凌晨四点的城市还在沉睡,路灯下却有个穿背心短裤的身影在狂奔——孙铭徽,刚打完一场高强度比赛,第二天凌晨就出现在街头,汗水滴在空无一人的柏油路上,连影子都追不上他。
天没亮,空气里还带着湿冷的雾气,他脚上的跑鞋已经磨得发白,呼吸节奏像鼓点一样砸在寂静的街道上。路过便利店,店员揉着眼拉开卷帘门,一眼认出他:“又来了?”他没说话,只是点了点头,继续往前冲,仿佛身后有魔鬼在追。手机计时器显示:5公里,配速4分10秒——这还是在他前一晚打了38分钟CBA比赛之后。
而此刻,大多数打工人还在被窝里挣扎着要不要按掉第七个闹钟;学生党熬夜打游戏到三点,早上第一节网课直接睡过头;就连健身房打卡三天就放弃的“自律人”,此刻也正把跑步计划拖lewin乐玩官网到“明天再说”。可孙铭徽的“明天”早就开始了,他的身体不是用来休息的,是用来榨干每一滴潜能的机器。

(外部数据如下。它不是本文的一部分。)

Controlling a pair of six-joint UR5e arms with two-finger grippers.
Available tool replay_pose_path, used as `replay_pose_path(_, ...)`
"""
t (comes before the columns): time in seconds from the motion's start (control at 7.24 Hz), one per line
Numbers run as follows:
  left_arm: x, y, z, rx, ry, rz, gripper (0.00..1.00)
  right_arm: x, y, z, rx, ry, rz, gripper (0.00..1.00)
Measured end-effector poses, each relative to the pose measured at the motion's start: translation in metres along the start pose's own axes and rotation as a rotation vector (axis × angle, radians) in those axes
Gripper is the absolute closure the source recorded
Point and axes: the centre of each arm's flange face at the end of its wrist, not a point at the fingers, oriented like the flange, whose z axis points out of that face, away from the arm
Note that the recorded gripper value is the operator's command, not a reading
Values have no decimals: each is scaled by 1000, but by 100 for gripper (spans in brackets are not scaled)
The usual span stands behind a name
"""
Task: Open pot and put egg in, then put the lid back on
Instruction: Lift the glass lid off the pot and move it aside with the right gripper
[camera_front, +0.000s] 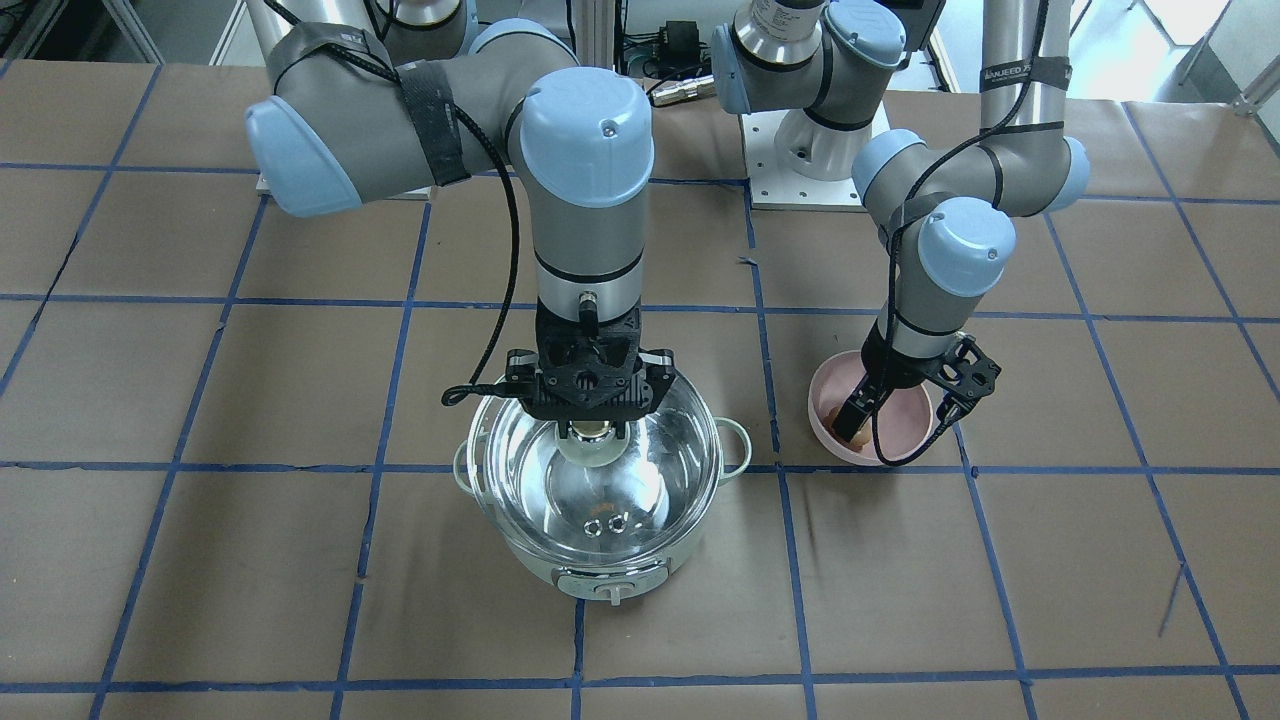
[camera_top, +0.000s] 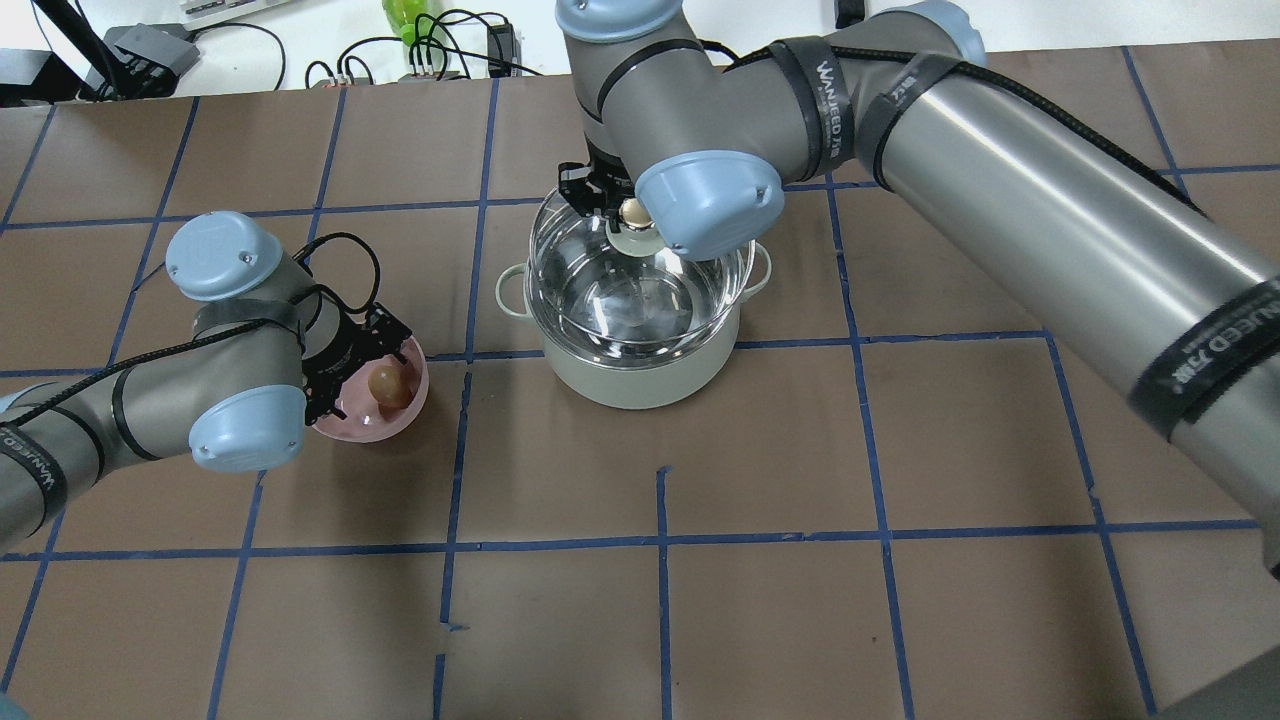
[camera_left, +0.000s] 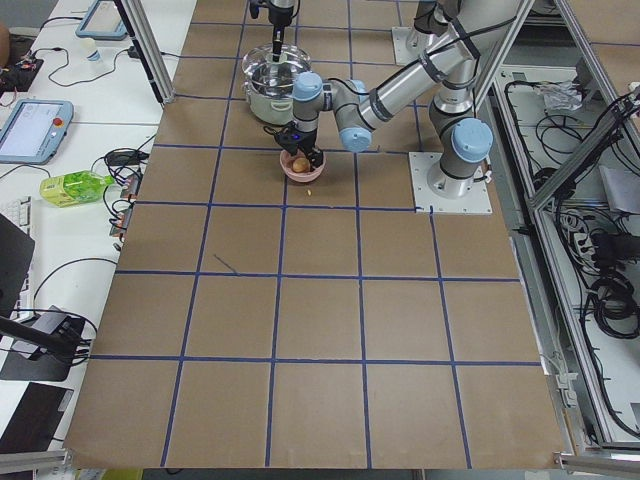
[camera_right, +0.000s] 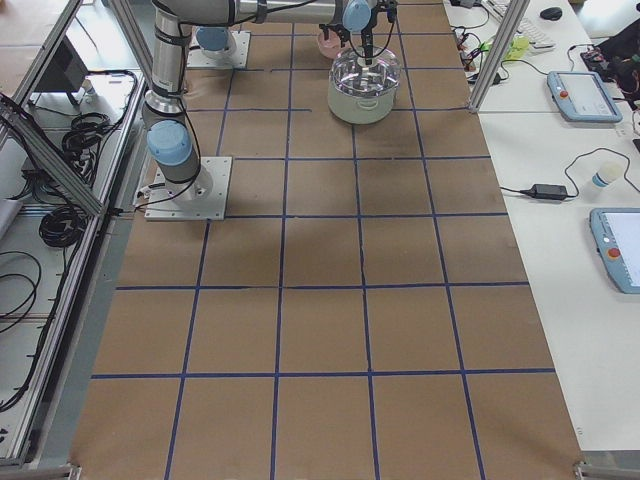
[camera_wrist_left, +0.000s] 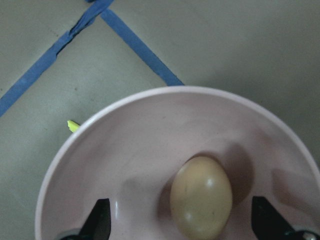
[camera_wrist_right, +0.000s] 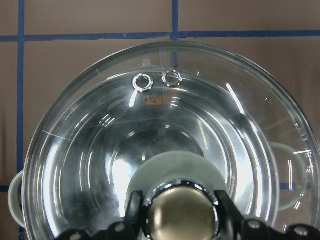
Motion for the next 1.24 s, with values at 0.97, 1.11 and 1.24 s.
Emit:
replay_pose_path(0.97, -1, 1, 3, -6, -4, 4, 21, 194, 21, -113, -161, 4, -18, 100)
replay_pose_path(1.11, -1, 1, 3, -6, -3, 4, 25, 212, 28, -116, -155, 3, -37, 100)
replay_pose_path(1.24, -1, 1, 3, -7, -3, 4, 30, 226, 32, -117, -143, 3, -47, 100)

你说他图什么?工资高?名气大?可你见过哪个顶薪球员凌晨四点独自在街角拉伸,膝盖上贴满肌效贴,小腿肌肉绷得像钢筋?普通人跑个三公里就发朋友圈求点赞,他跑完十公里连水都不多喝一口,转身就去球馆加练三分。我们抱怨996压垮人生,他却把24小时掰成48小时用——不是为了活得好,而是为了在场上多赢一秒。
所以问题来了:当你还在纠结“今天要不要运动一下”的时候,有人已经用脚步丈量完半座城市。这样的拼,真的只是“职业要求”吗?还是说,有些人的极限,根本不在我们的认知范围内?